▶ [Activity]
Those lines of the following listing which contain the string "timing" should be returned.

▬▬▬

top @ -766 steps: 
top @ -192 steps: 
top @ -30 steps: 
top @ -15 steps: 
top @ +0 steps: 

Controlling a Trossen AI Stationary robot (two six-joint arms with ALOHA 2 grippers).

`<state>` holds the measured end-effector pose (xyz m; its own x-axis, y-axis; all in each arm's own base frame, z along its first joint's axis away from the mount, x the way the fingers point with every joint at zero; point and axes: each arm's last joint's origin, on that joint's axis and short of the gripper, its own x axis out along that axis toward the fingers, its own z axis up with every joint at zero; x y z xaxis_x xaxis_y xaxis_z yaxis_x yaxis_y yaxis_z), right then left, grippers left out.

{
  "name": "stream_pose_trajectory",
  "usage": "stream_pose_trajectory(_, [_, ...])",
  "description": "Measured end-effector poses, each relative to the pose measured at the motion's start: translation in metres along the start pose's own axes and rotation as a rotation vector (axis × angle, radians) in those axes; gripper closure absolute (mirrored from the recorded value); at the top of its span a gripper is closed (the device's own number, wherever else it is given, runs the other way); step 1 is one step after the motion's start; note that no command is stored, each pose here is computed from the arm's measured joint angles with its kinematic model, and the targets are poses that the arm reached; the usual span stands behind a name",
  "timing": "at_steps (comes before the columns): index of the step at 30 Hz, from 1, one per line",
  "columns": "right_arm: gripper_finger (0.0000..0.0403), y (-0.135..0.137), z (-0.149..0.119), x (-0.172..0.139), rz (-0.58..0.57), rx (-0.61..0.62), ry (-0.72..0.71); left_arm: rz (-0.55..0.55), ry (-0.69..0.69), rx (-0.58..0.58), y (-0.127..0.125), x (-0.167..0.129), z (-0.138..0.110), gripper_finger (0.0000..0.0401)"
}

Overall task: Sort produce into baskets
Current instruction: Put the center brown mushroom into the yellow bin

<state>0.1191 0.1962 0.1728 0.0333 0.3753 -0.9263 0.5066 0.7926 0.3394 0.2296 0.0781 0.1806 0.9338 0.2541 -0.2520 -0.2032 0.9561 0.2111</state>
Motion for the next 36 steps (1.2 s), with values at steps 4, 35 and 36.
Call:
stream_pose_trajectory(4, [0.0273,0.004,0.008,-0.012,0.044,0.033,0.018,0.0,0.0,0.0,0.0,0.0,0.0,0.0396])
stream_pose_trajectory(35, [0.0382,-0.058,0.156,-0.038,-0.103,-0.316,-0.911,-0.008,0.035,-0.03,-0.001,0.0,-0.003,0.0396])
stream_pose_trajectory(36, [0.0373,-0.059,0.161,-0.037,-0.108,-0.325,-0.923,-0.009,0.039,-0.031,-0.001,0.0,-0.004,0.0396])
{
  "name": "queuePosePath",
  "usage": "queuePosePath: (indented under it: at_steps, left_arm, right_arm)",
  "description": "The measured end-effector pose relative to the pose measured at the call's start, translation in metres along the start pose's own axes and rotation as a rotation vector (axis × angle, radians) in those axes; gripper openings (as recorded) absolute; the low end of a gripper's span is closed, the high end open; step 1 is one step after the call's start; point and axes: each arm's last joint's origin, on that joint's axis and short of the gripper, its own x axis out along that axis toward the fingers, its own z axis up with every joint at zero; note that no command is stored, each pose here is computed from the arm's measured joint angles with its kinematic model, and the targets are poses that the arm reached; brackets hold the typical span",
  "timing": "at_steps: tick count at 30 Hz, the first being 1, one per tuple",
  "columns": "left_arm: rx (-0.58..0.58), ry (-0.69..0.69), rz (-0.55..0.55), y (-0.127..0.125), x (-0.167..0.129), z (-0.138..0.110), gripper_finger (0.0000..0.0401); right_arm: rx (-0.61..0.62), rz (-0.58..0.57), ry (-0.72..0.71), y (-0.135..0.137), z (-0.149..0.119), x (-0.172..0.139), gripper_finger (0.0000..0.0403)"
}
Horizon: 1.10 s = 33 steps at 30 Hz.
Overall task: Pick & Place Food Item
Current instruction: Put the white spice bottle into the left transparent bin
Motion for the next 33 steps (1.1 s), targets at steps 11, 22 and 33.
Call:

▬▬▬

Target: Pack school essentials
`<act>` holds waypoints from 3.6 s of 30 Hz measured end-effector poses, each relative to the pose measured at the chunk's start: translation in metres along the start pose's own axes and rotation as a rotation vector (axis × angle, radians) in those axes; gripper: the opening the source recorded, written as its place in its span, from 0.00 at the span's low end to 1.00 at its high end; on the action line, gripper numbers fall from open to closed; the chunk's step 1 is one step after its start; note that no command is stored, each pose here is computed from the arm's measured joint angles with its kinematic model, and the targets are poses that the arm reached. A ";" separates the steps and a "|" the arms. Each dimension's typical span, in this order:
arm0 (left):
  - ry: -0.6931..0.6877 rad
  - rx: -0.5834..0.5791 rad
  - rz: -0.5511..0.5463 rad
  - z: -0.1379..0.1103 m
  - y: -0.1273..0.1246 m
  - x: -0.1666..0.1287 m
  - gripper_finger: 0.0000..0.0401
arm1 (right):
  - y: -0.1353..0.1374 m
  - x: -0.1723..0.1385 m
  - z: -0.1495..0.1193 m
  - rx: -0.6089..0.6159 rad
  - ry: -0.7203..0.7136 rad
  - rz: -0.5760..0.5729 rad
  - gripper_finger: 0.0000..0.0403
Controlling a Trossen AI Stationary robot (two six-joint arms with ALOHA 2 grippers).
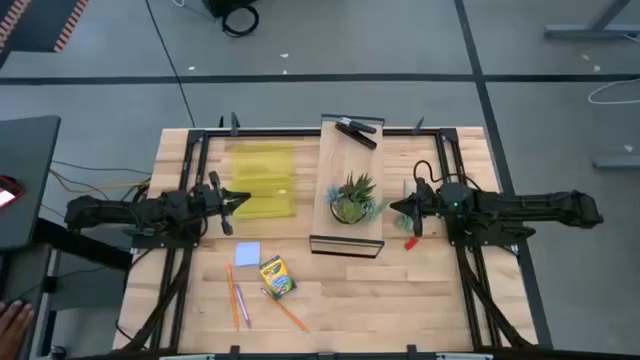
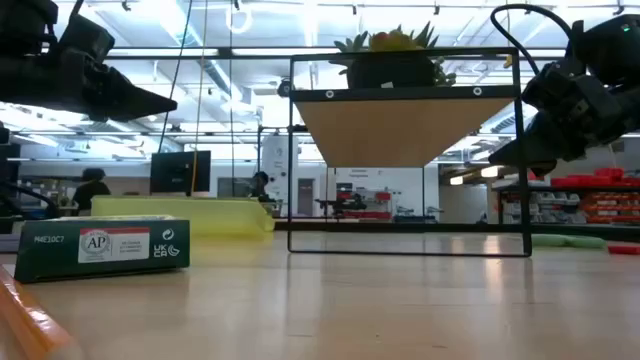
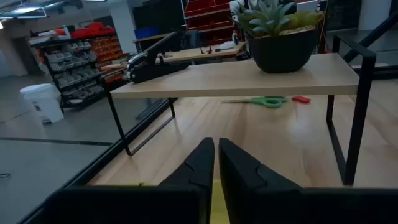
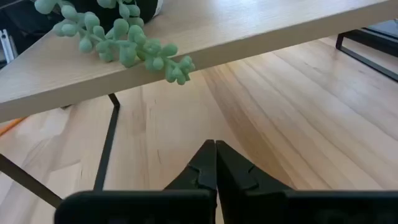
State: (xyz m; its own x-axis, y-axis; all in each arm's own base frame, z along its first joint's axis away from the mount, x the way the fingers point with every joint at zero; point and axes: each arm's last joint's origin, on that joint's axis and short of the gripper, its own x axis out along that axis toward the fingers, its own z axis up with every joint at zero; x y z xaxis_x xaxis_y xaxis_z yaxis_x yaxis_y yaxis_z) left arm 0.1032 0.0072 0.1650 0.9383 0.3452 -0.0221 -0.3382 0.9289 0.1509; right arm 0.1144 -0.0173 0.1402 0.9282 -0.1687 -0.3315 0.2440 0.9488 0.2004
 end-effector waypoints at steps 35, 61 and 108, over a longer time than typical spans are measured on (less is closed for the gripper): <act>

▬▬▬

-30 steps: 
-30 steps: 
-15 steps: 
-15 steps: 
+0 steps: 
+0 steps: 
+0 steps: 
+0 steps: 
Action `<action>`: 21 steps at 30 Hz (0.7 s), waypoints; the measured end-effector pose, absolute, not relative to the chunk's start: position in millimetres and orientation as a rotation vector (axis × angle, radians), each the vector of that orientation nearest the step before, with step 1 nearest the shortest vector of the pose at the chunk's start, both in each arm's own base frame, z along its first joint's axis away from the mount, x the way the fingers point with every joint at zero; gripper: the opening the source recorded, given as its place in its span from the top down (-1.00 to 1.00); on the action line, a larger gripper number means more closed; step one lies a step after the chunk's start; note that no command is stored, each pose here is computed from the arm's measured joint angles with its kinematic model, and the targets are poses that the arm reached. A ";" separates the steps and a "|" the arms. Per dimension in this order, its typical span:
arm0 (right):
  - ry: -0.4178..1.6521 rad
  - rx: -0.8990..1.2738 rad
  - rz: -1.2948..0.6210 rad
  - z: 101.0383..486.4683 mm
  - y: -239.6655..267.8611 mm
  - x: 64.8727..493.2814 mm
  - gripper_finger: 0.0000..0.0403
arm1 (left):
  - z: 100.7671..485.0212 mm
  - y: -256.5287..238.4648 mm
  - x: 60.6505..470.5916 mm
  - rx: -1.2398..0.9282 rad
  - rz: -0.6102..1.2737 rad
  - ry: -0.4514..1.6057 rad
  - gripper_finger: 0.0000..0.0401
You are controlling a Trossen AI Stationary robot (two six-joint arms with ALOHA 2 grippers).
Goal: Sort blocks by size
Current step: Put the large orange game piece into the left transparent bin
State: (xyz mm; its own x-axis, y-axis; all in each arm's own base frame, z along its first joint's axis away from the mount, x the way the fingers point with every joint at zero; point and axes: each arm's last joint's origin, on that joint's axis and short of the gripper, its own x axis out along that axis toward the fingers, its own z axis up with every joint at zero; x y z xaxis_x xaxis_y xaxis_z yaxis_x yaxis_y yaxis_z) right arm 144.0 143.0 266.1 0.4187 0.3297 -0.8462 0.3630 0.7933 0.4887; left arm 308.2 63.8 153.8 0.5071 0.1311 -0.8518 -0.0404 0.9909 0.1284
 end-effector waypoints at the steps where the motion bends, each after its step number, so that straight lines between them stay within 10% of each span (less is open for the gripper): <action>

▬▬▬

▶ [Exercise solution]
  "timing": "at_steps (comes before the columns): index of the step at 30 Hz, from 1, one per line",
  "timing": "at_steps: tick count at 30 Hz, the first being 1, one per tuple",

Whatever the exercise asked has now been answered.